Your task:
Line by line, return the data exactly as shown.

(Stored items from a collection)
————————
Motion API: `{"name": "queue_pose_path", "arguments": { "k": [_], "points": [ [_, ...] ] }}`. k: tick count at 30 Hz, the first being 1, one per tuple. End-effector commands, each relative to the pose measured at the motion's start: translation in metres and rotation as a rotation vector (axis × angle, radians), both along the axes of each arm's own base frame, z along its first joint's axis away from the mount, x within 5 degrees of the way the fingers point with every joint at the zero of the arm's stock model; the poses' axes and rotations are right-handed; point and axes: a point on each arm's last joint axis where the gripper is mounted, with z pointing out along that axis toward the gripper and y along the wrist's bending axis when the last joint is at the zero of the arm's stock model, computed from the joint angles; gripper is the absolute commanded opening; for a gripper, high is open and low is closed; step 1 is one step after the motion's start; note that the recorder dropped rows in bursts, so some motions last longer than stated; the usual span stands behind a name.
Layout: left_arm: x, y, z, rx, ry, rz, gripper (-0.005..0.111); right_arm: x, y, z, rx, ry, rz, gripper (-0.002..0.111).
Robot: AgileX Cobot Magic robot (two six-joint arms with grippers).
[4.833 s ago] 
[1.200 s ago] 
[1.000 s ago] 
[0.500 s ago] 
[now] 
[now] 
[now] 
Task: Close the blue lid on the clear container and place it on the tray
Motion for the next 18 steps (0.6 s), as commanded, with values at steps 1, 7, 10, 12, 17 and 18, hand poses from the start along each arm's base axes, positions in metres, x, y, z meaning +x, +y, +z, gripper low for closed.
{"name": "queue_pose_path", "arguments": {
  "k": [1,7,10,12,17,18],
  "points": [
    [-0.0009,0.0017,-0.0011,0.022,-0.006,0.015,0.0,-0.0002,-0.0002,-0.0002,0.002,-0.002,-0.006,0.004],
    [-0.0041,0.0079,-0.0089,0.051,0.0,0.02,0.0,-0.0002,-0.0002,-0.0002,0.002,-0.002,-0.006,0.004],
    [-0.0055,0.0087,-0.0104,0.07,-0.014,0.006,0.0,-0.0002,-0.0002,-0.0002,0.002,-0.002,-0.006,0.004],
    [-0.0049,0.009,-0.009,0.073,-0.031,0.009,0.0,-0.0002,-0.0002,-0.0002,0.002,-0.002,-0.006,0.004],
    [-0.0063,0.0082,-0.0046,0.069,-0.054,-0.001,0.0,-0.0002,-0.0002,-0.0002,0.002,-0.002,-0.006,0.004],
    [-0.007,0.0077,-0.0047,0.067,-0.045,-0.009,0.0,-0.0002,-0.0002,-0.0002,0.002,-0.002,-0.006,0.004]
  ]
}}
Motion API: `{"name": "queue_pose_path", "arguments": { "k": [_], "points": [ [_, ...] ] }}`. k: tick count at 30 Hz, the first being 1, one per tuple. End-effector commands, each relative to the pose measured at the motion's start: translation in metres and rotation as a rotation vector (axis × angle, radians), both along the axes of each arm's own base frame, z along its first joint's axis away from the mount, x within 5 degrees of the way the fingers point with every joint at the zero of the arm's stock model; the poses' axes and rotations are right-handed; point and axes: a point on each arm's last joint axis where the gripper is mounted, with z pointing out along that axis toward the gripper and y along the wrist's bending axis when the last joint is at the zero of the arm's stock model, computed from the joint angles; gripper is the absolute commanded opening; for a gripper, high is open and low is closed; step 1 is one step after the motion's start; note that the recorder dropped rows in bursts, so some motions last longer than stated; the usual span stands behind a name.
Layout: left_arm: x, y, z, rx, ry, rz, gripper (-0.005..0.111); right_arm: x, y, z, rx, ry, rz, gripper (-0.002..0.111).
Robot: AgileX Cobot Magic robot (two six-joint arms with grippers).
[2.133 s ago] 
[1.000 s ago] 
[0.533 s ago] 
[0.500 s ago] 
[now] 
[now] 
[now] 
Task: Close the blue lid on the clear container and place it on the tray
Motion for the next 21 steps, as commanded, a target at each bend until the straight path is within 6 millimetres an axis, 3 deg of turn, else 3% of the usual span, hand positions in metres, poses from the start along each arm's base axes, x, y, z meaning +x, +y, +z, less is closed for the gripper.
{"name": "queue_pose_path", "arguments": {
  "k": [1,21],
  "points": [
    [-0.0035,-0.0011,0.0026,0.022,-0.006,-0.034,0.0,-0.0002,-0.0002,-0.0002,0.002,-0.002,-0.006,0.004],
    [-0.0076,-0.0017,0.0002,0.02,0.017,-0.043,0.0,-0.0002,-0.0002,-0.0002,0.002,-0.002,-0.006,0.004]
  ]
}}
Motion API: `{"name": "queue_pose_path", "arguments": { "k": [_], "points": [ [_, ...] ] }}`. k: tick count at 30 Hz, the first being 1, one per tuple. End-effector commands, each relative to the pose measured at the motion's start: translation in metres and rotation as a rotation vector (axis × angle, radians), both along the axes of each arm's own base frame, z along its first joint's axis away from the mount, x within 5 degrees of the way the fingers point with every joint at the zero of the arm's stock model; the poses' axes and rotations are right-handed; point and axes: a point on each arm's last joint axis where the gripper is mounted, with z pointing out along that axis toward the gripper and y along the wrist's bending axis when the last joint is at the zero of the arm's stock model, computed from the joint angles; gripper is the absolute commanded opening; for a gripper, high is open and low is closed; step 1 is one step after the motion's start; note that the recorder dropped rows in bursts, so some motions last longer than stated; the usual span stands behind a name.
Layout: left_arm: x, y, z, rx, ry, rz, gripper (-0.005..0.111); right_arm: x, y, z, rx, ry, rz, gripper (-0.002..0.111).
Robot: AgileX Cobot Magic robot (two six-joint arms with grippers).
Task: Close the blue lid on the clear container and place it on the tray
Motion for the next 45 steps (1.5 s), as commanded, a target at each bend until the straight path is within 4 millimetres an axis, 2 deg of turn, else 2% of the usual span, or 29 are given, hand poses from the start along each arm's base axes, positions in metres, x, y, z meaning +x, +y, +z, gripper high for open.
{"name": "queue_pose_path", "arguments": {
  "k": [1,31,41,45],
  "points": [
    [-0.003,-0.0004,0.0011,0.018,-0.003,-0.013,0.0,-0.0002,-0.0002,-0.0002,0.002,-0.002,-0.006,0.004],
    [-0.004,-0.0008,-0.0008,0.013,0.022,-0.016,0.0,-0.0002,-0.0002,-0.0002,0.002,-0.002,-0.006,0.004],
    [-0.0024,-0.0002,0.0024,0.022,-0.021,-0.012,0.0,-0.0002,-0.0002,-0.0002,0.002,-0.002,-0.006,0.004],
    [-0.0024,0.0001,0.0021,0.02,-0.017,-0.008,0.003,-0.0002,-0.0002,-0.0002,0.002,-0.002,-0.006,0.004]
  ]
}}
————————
Written answer:
Motion API: `{"name": "queue_pose_path", "arguments": { "k": [_], "points": [ [_, ...] ] }}`. k: tick count at 30 Hz, the first being 1, one per tuple. End-effector commands, each relative to the pose measured at the motion's start: translation in metres and rotation as a rotation vector (axis × angle, radians), both along the axes of each arm's own base frame, z along its first joint's axis away from the mount, x within 5 degrees of the way the fingers point with every joint at the zero of the arm's stock model; the poses' axes and rotations are right-handed; point and axes: a point on each arm's last joint axis where the gripper is mounted, with z pointing out along that axis toward the gripper and y along the wrist's bending axis when the last joint is at the zero of the arm's stock model, computed from the joint angles; gripper is the absolute commanded opening; for a gripper, high is open and low is closed; step 1 is one step after the motion's start; note that the recorder dropped rows in bursts, so some motions last longer than stated; the usual span stands behind a name.
Layout: left_arm: x, y, z, rx, ry, rz, gripper (-0.005..0.111); right_arm: x, y, z, rx, ry, rz, gripper (-0.002..0.111).
Robot: AgileX Cobot Magic robot (two six-joint arms with grippers).
[4.833 s ago] 
[1.200 s ago] 
[1.000 s ago] 
[0.500 s ago] 
[now] 
[now] 
[now] 
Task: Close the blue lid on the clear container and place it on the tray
Motion for the next 18 steps (0.6 s), as commanded, with values at steps 1, 7, 10, 12, 17 and 18, hand poses from the start along each arm's base axes, positions in metres, x, y, z meaning +x, +y, +z, gripper low for closed.
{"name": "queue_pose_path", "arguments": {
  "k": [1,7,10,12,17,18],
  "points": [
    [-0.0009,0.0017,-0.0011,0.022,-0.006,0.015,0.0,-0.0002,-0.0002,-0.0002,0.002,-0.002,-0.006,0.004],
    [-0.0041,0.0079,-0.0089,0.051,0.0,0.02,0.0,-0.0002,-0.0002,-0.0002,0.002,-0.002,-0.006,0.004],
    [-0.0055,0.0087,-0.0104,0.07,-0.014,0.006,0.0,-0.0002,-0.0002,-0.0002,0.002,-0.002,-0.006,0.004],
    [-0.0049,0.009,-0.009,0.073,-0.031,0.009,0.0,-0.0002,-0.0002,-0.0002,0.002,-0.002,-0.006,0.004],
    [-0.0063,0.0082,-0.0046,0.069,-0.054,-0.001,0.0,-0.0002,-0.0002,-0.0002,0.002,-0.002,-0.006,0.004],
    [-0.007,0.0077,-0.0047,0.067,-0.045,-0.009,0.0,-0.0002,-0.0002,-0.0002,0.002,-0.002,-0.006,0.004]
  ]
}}
Motion API: `{"name": "queue_pose_path", "arguments": { "k": [_], "points": [ [_, ...] ] }}`. k: tick count at 30 Hz, the first being 1, one per tuple. End-effector commands, each relative to the pose measured at the motion's start: translation in metres and rotation as a rotation vector (axis × angle, radians), both along the axes of each arm's own base frame, z along its first joint's axis away from the mount, x within 5 degrees of the way the fingers point with every joint at the zero of the arm's stock model; the poses' axes and rotations are right-handed; point and axes: a point on each arm's last joint axis where the gripper is mounted, with z pointing out along that axis toward the gripper and y along the wrist's bending axis when the last joint is at the zero of the arm's stock model, computed from the joint angles; gripper is the absolute commanded opening; for a gripper, high is open and low is closed; step 1 is one step after the motion's start; note that the recorder dropped rows in bursts, so some motions last longer than stated; the usual span stands behind a name.
Layout: left_arm: x, y, z, rx, ry, rz, gripper (-0.005..0.111); right_arm: x, y, z, rx, ry, rz, gripper (-0.002..0.111).
Robot: AgileX Cobot Magic robot (two six-joint arms with grippers).
[2.133 s ago] 
[1.000 s ago] 
[0.533 s ago] 
[0.500 s ago] 
[now] 
[now] 
[now] 
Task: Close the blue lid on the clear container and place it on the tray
Motion for the next 21 steps, as commanded, a target at each bend until the straight path is within 6 millimetres an axis, 3 deg of turn, else 3% of the usual span, hand positions in metres, poses from the start along each arm's base axes, x, y, z meaning +x, +y, +z, less is closed for the gripper.
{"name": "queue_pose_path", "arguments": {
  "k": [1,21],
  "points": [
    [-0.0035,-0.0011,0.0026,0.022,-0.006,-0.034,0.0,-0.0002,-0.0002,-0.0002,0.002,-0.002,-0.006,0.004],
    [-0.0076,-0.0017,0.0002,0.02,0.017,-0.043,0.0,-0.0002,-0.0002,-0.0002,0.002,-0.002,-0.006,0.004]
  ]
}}
Motion API: `{"name": "queue_pose_path", "arguments": { "k": [_], "points": [ [_, ...] ] }}`. k: tick count at 30 Hz, the first being 1, one per tuple. End-effector commands, each relative to the pose measured at the motion's start: translation in metres and rotation as a rotation vector (axis × angle, radians), both along the axes of each arm's own base frame, z along its first joint's axis away from the mount, x within 5 degrees of the way the fingers point with every joint at the zero of the arm's stock model; the poses' axes and rotations are right-handed; point and axes: a point on each arm's last joint axis where the gripper is mounted, with z pointing out along that axis toward the gripper and y along the wrist's bending axis when the last joint is at the zero of the arm's stock model, computed from the joint angles; gripper is the absolute commanded opening; for a gripper, high is open and low is closed; step 1 is one step after the motion's start; note that the recorder dropped rows in bursts, so some motions last longer than stated; the usual span stands behind a name.
Layout: left_arm: x, y, z, rx, ry, rz, gripper (-0.005..0.111); right_arm: x, y, z, rx, ry, rz, gripper (-0.002..0.111).
Robot: AgileX Cobot Magic robot (two six-joint arms with grippers).
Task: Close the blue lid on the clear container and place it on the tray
Motion for the next 45 steps (1.5 s), as commanded, a target at each bend until the straight path is within 4 millimetres an axis, 2 deg of turn, else 2% of the usual span, or 29 are given, hand poses from the start along each arm's base axes, positions in metres, x, y, z meaning +x, +y, +z, gripper high for open.
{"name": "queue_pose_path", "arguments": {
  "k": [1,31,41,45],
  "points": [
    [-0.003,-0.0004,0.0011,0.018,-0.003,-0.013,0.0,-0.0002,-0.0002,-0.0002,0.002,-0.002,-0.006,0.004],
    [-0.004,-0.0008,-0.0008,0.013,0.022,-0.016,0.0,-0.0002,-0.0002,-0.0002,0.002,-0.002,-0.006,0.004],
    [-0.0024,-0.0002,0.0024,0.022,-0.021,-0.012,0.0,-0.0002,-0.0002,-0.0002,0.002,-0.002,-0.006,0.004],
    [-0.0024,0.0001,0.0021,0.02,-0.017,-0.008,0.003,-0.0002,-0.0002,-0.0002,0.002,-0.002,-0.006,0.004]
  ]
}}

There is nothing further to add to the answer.